[Extracted records]
--------------------------------

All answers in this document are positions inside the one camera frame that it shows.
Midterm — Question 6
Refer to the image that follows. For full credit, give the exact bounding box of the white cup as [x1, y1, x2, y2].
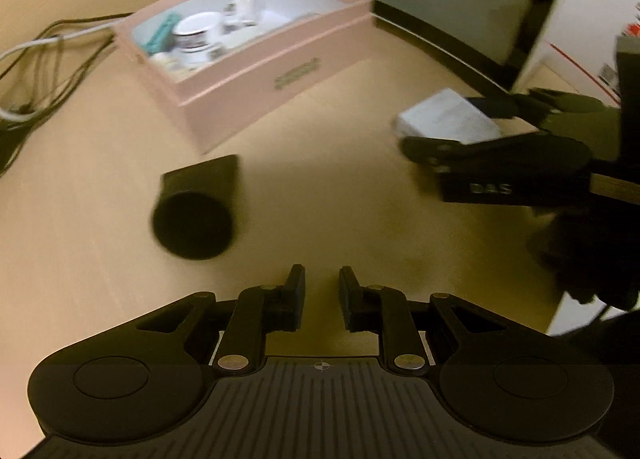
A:
[172, 12, 226, 68]

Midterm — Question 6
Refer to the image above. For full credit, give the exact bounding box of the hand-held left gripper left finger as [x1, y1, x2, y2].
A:
[135, 264, 307, 376]

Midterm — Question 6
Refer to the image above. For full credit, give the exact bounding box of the teal small packet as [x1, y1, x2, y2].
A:
[146, 13, 182, 56]

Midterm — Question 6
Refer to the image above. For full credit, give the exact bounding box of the small white bottle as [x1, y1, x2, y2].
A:
[222, 0, 259, 33]

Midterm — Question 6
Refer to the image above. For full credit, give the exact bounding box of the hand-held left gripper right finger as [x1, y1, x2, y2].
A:
[338, 265, 507, 376]

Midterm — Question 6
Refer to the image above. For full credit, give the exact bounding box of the black cylindrical container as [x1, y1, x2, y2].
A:
[151, 154, 241, 261]

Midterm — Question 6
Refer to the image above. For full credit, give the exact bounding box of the white cable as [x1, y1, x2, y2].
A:
[0, 0, 251, 121]

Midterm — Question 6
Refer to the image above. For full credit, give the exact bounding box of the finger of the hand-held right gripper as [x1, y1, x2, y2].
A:
[402, 135, 507, 176]
[465, 88, 568, 134]

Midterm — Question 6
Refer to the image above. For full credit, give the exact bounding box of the black cable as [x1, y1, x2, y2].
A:
[0, 13, 134, 90]
[0, 34, 117, 178]

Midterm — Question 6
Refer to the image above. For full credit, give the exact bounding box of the pink cardboard box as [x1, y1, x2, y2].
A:
[112, 0, 379, 156]

--------------------------------

● **Problem details**
What you return should match the records above word for word, minus the pictures.

● **Response area**
All answers in this document are positions inside the one camera frame that it shows.
Midterm — Question 6
Refer to the image that follows. For full credit, give the exact bounding box of the white cup as [x1, y1, x2, y2].
A:
[172, 12, 226, 68]

Midterm — Question 6
Refer to the image above. For full credit, give the exact bounding box of the hand-held left gripper left finger as [x1, y1, x2, y2].
A:
[135, 264, 307, 376]

Midterm — Question 6
Refer to the image above. For full credit, give the exact bounding box of the teal small packet as [x1, y1, x2, y2].
A:
[146, 13, 182, 56]

Midterm — Question 6
Refer to the image above. For full credit, give the exact bounding box of the small white bottle as [x1, y1, x2, y2].
A:
[222, 0, 259, 33]

Midterm — Question 6
Refer to the image above. For full credit, give the exact bounding box of the hand-held left gripper right finger as [x1, y1, x2, y2].
A:
[338, 265, 507, 376]

Midterm — Question 6
Refer to the image above. For full credit, give the exact bounding box of the black cylindrical container as [x1, y1, x2, y2].
A:
[151, 154, 241, 261]

Midterm — Question 6
Refer to the image above. For full credit, give the exact bounding box of the white cable as [x1, y1, x2, y2].
A:
[0, 0, 251, 121]

Midterm — Question 6
Refer to the image above. For full credit, give the exact bounding box of the finger of the hand-held right gripper as [x1, y1, x2, y2].
A:
[402, 135, 507, 176]
[465, 88, 568, 134]

Midterm — Question 6
Refer to the image above. For full credit, give the exact bounding box of the black cable as [x1, y1, x2, y2].
A:
[0, 13, 134, 90]
[0, 34, 117, 178]

Midterm — Question 6
Refer to the image above. For full credit, give the exact bounding box of the pink cardboard box as [x1, y1, x2, y2].
A:
[112, 0, 379, 156]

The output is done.